Could you please let me know how to adjust this query to be compatible with more than one column?

2 Answers 2

4

One method is to use the MULTI_COLUMN_DATASTORE. Below is an example:

drop table t1 purge;

create table t1 (column1 varchar2(100), column2 varchar2(100));
insert into t1 values ('HELLO', 'WORLD');
insert into t1 values ('SAY', 'HELLO');
insert into t1 values ('SOMETHING', 'ELSE');
insert into t1 values ('WORLD', 'CUP');
commit;

Create the datastore with the desired columns:

begin
ctx_ddl.create_preference('t1_multi_column_datastore', 'MULTI_COLUMN_DATASTORE');
ctx_ddl.set_attribute('t1_multi_column_datastore', 'columns', 'column1, column2');
end;
/

Create the Text index using this datastore:

create index i1 on t1 (column1) indextype is ctxsys.context
  parameters ('datastore t1_multi_column_datastore');

Or if you want the index maintained on commit:

create index i1 on t1 (column1) indextype is ctxsys.context
  parameters ('datastore t1_multi_column_datastore sync(on commit)');

Searching for the words HELLO or WORLD:

select * from t1 where contains (column1, 'HELLO or WORLD') > 0;

COLUMN1    COLUMN2  
---------- ----------
HELLO      WORLD     
SAY        HELLO     
WORLD      CUP     

Notice that you do not need to specify all columns in the query, but you need to specify an operator between words.

1
  • Just one question, does it query accept ordering by score?
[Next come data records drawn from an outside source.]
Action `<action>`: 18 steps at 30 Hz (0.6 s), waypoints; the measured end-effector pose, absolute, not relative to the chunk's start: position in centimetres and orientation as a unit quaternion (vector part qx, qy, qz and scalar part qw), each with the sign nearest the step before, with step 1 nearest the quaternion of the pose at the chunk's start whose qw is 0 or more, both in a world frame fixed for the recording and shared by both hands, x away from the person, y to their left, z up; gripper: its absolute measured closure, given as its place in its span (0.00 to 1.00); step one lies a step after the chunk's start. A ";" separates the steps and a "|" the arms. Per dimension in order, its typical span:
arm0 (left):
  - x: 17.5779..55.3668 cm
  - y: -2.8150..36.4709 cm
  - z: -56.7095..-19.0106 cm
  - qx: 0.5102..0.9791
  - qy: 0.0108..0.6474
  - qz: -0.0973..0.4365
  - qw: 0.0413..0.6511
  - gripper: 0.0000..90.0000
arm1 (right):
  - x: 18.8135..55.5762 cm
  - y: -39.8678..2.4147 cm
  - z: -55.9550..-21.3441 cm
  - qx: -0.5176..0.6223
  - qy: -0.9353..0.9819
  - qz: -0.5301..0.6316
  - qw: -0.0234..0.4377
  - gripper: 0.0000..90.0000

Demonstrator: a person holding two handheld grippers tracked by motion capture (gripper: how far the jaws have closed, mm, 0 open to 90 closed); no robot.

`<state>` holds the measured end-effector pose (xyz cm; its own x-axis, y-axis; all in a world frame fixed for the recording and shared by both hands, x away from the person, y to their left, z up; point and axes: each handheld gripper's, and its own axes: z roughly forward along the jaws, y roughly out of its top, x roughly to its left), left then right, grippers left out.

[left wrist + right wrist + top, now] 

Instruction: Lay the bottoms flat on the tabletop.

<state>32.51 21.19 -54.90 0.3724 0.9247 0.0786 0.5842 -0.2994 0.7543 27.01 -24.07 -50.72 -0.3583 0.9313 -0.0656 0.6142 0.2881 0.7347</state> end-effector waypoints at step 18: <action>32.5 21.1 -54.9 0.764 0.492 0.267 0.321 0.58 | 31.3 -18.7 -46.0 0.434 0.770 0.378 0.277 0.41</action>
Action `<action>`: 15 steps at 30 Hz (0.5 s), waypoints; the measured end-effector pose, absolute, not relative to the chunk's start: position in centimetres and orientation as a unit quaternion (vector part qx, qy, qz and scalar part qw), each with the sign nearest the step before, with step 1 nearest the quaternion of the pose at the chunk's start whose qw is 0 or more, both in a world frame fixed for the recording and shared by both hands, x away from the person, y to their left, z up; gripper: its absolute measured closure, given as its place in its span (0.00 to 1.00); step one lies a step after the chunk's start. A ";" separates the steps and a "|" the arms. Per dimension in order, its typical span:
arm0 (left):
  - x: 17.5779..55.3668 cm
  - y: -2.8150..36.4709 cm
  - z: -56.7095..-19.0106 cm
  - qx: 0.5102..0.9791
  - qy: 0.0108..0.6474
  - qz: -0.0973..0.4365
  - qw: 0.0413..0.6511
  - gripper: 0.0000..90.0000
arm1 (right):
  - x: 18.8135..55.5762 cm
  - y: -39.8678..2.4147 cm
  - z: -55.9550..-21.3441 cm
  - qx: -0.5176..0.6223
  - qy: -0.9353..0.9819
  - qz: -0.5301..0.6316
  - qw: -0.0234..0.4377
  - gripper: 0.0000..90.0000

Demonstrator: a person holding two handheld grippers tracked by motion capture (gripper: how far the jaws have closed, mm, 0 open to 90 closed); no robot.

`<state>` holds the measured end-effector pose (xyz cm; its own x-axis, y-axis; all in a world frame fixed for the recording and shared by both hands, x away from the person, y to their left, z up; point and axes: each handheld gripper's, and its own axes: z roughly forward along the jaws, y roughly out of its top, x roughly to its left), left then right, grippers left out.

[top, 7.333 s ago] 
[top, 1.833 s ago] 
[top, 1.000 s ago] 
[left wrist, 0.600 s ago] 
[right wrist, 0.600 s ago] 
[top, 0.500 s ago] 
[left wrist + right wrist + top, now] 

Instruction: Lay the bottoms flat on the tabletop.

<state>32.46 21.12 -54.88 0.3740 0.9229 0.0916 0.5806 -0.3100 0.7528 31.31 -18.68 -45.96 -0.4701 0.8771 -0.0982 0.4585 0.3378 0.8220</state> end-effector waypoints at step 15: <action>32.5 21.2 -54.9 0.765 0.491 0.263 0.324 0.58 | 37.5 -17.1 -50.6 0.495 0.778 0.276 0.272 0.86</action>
I have tried it and looks like it does not.
    – manix
    Jul 8, 2016 at 14:43
0

I want to share another alternative:

Create a new column having the data of all columns used to find:

ALTER TABLE employees ADD criterio varchar2(100);

update employees set criterio = nickname || ' ' || name || ' ' || lastname;

Create the index using the new column Oracle Text:

create index employees_criterio on employees(criterio) 
indextype is ctxsys.context 
parameters ('DATASTORE CTXSYS.DEFAULT_DATASTORE');

Now an example:

SELECT SCORE(1), name from employees
       WHERE CONTAINS(criterio, 'billy or cool', 1) > 0
       ORDER BY SCORE(1) DESC;

However, using @Balazs_Papp's answer you not need to create another column and updating data once it changes.